What Made Lisp Different

When it was first developed, Lisp embodied nine new ideas. Some of these we now take for granted, others are only seen in more advanced languages, and two are still unique to Lisp. The nine ideas are, in order of their adoption by the mainstream,

Conditionals. A conditional is an if-then-else construct. We take these for granted now, but Fortran I didn't have them. It had only a conditional goto closely based on the underlying machine instruction.
A function type. In Lisp, functions are a data type just like integers or strings. They have a literal representation, can be stored in variables, can be passed as arguments, and so on.
Recursion. Lisp was the first programming language to support it.
Dynamic typing. In Lisp, all variables are effectively pointers. Values are what have types, not variables, and assigning or binding variables means copying pointers, not what they point to.
Garbage-collection.
Programs composed of expressions. Lisp programs are trees of expressions, each of which returns a value. This is in contrast to Fortran and most succeeding languages, which distinguish between expressions and statements. It was natural to have this distinction in Fortran I because you could not nest statements. And so while you needed expressions for math to work, there was no point in making anything else return a value, because there could not be anything waiting for it.
This limitation went away with the arrival of block-structured languages, but by then it was too late. The distinction between expressions and statements was entrenched. It spread from Fortran into Algol and then to both their descendants.
A symbol type. Symbols are effectively pointers to strings stored in a hash table. So you can test equality by comparing a pointer, instead of comparing each character.
A notation for code using trees of symbols and constants.
The whole language there all the time. There is no real distinction between read-time, compile-time, and runtime. You can compile or run code while reading, read or run code while compiling, and read or compile code at runtime. Running code at read-time lets users reprogram Lisp's syntax; running code at compile-time is the basis of macros; compiling at runtime is the basis of Lisp's use as an extension language in programs like Emacs; and reading at runtime enables programs to communicate using s-expressions, an idea recently reinvented as XML.

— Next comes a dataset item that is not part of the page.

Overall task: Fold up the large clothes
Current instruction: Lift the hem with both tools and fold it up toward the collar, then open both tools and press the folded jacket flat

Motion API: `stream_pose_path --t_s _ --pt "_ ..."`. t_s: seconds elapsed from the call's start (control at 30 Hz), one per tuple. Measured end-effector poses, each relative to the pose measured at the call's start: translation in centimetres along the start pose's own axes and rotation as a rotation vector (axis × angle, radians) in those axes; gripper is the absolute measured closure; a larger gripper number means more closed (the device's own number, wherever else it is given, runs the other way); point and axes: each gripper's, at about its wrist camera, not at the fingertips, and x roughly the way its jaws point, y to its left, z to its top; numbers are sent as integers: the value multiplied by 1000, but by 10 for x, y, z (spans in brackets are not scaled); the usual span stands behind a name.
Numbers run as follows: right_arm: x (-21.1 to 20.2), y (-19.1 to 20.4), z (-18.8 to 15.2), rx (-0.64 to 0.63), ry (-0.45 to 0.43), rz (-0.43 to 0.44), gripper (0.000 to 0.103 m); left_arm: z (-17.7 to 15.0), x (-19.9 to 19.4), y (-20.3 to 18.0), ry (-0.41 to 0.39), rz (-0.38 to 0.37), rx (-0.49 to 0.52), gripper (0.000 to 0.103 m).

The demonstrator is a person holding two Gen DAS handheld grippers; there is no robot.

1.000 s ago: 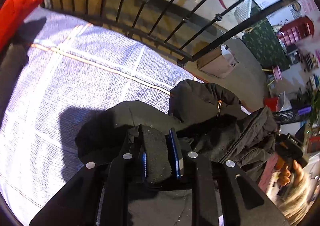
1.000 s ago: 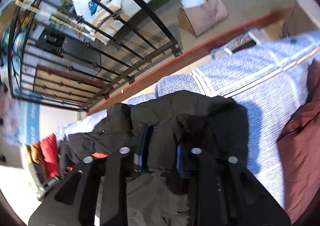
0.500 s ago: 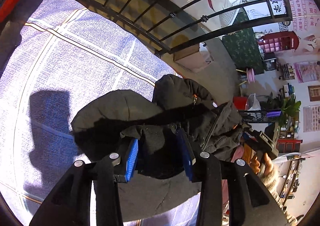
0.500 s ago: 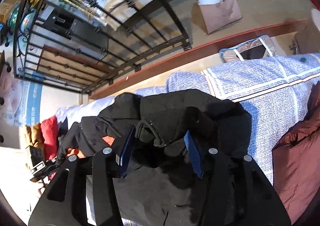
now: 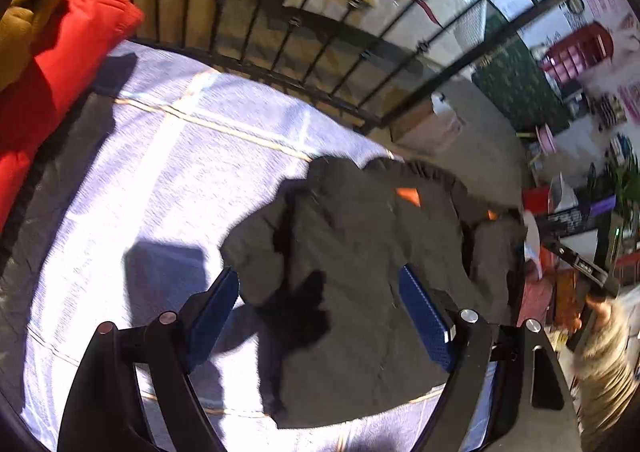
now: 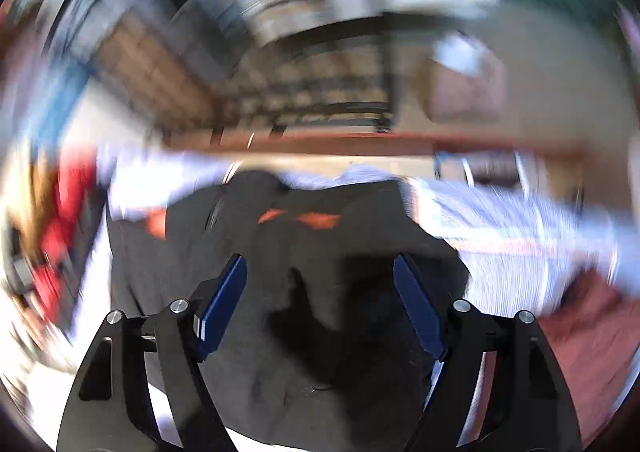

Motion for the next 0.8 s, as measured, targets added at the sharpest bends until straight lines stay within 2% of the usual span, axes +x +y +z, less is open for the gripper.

When Lisp first appeared, these ideas were far removed from ordinary programming practice, which was dictated largely by the hardware available in the late 1950s. Over time, the default language, embodied in a succession of popular languages, has gradually evolved toward Lisp. Ideas 1-5 are now widespread. Number 6 is starting to appear in the mainstream. Python has a form of 7, though there doesn't seem to be any syntax for it. As for number 8, this may be the most interesting of the lot. Ideas 8 and 9 only became part of Lisp by accident, because Steve Russell implemented something McCarthy had never intended to be implemented. And yet these ideas turn out to be responsible for both Lisp's strange appearance and its most distinctive features. Lisp looks strange not so much because it has a strange syntax as because it has no syntax; you express programs directly in the parse trees that get built behind the scenes when other languages are parsed, and these trees are made of lists, which are Lisp data structures.

Expressing the language in its own data structures turns out to be a very powerful feature. Ideas 8 and 9 together mean that you can write programs that write programs. That may sound like a bizarre idea, but it's an everyday thing in Lisp. The most common way to do it is with something called a macro.

The term "macro" does not mean in Lisp what it means in other languages. A Lisp macro can be anything from an abbreviation to a compiler for a new language. If you want to really understand Lisp, or just expand your programming horizons, I would learn more about macros.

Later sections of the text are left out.